Diuretics: Therapeutic Overview

on 23.2.08 with 0 comments



Indications for diuretics include HTN (the mechanism here isn’t quite understood), edema associated with CHF, and peripheral edema (unrelated to heart failure, often has to do with renal problems). An older term for diuretic was a saliuretic agent (which translates from latin as “promoting sodium excretion”). So diuretics promote both water and sodium loss, and therefore diminish extracellular fluid volume, which reduces BP.


The edema having to do with a patient taking Nifedipine is podo-edema, or foot swelling. A physician can prescribe a diuretic to deal with this drug-induced edema.


Finally, there is pulmonary edema not necessarily associated with heart failure. This is massive amounts of fluid in the lungs, and can greatly diminish the pt’s oxygen exchange. A loop diuretic can be injected intra-venously and within minutes liters of fluid will pour out.


Another use of diuretics is to counter the effects of bloating associated with women’s menstrual cycles, although this is not a primary use for diuretics.


The major goal of diuretics is to increase the excretion of salt and water.

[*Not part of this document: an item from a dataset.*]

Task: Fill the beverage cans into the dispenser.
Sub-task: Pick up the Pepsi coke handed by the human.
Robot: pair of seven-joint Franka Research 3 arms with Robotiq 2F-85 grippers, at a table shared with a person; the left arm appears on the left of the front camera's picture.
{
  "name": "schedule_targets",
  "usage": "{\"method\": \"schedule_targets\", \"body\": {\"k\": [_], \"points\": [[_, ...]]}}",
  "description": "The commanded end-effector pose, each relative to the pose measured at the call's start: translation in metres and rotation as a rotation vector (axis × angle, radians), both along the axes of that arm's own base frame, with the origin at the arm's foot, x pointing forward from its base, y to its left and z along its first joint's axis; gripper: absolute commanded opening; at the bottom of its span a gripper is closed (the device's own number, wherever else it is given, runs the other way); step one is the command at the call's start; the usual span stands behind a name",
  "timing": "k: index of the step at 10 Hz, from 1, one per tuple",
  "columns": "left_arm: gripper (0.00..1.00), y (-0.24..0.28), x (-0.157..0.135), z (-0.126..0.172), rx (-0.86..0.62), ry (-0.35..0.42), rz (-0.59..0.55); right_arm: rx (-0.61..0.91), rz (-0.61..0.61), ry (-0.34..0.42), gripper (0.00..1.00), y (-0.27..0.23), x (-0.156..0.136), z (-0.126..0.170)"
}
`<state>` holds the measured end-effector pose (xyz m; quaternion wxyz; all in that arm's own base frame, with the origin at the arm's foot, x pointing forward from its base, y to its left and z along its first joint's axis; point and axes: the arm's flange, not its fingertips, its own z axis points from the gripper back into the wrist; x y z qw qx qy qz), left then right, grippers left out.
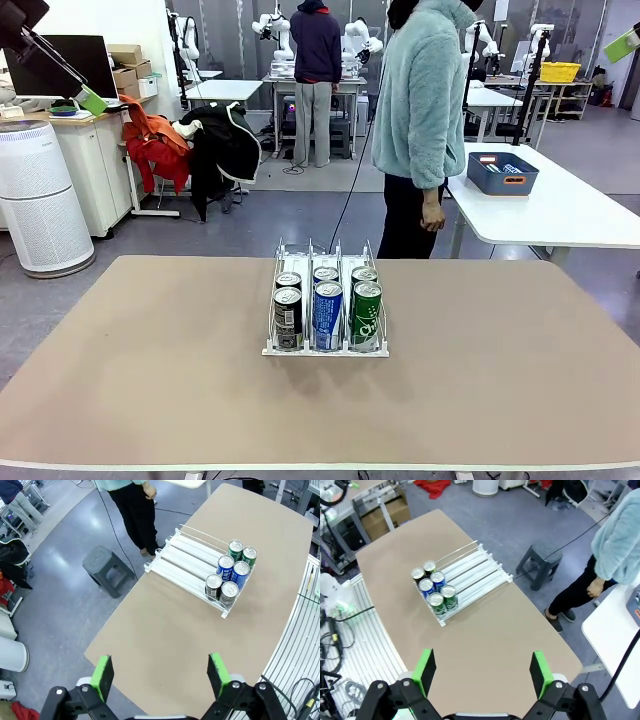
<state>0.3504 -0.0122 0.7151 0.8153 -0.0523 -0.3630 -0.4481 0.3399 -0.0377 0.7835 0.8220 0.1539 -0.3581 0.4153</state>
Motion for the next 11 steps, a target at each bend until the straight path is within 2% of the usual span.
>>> {"method": "schedule_targets", "body": {"k": [1,2,6,7,9,11], "points": [[1.00,0.002,0.002,0.000,0.009,-0.006,0.003,0.042,0.017,0.036,1.00,-0.007,-0.007,0.013],[1.00,0.002,0.002,0.000,0.009,-0.006,0.003,0.033,0.000,0.004,1.00,-0.008,-0.012,0.015],[1.00,0.002,0.002,0.000,0.009,-0.006,0.003,0.054,0.005,-0.045,1.00,-0.009,-0.018,0.017],[1.00,0.002,0.002,0.000,0.009,-0.006,0.003,0.022,0.006,-0.020,1.00,-0.011,-0.017,0.021],[1.00,0.000,0.000,0.000,0.001,0.000,0.000,0.022,0.006,-0.020,1.00,-0.011,-0.017,0.021],[1.00,-0.009,-0.004,0.015,-0.004,0.038,0.021,0.022,0.006,-0.020,1.00,-0.011,-0.017,0.021]]}}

These agents are working on the kidney. The thiazide diuretics (this is a chemical class, represented by hydrochlorothiazide as a prototype) have several indications, including osteoporosis—there appears to be a beneficial effect with respect to Ca balance, though it is not very effective. The loop diuretics (furosemide is the prototype) are almost exclusively used for rapidly mobilizing fluid in CHF and severe HTN where the pt has compromised renal function. There seems to be a myth that if you are chemically intoxicated loop diuretics will help to clear the drugs, there are much better ways to detoxify. Potassium sparing diuretics are very weak in promoting Na and water excretion, but they work on the aldosterone receptor and cause retention of potassium. There are many conditions in which hypokalemia (too little potassium) resulting from loop and thiazide diuretics can be corrected by either potassium-rich foods (bananas, apricots) or a potassium sparing diuretic (spironolactone and triamterene are the prototypes). These agents are very seldom prescribed as mono-therapy, but when used with a thiazide, they preserve potassium. The number one product is Diazide (triamterene with hydrochlorothiazide). You won’t see many patients on carbonic anhydrase inhibitors. Unfortunately, on some old exams this enzyme is still mentioned. Osmotic diuretics are used in the acute setting, they must be given via injection. Although they reduce intraocular pressure, the major use in neurology is to cause a shift of fluid out of the cranium to prevent cerebral edema after a stroke. So you wont see pt’s on this type of diuretic.



Loop diuretics act on the thick ascending loop. The thiazides work largely at the distal convoluted tubule. Potassium sparing agents like spironolactone, which are aldosterone receptor blockers, are acting at the cortical collecting tubule. Remember, sodium absorption can occur throughout this pathway, but the loop diuretics will get rid of sodium fast by acting at the main site of sodium absorption, in the thick ascending limb. The downside of loop diuretics is that they can cause life threatening hypokalemia.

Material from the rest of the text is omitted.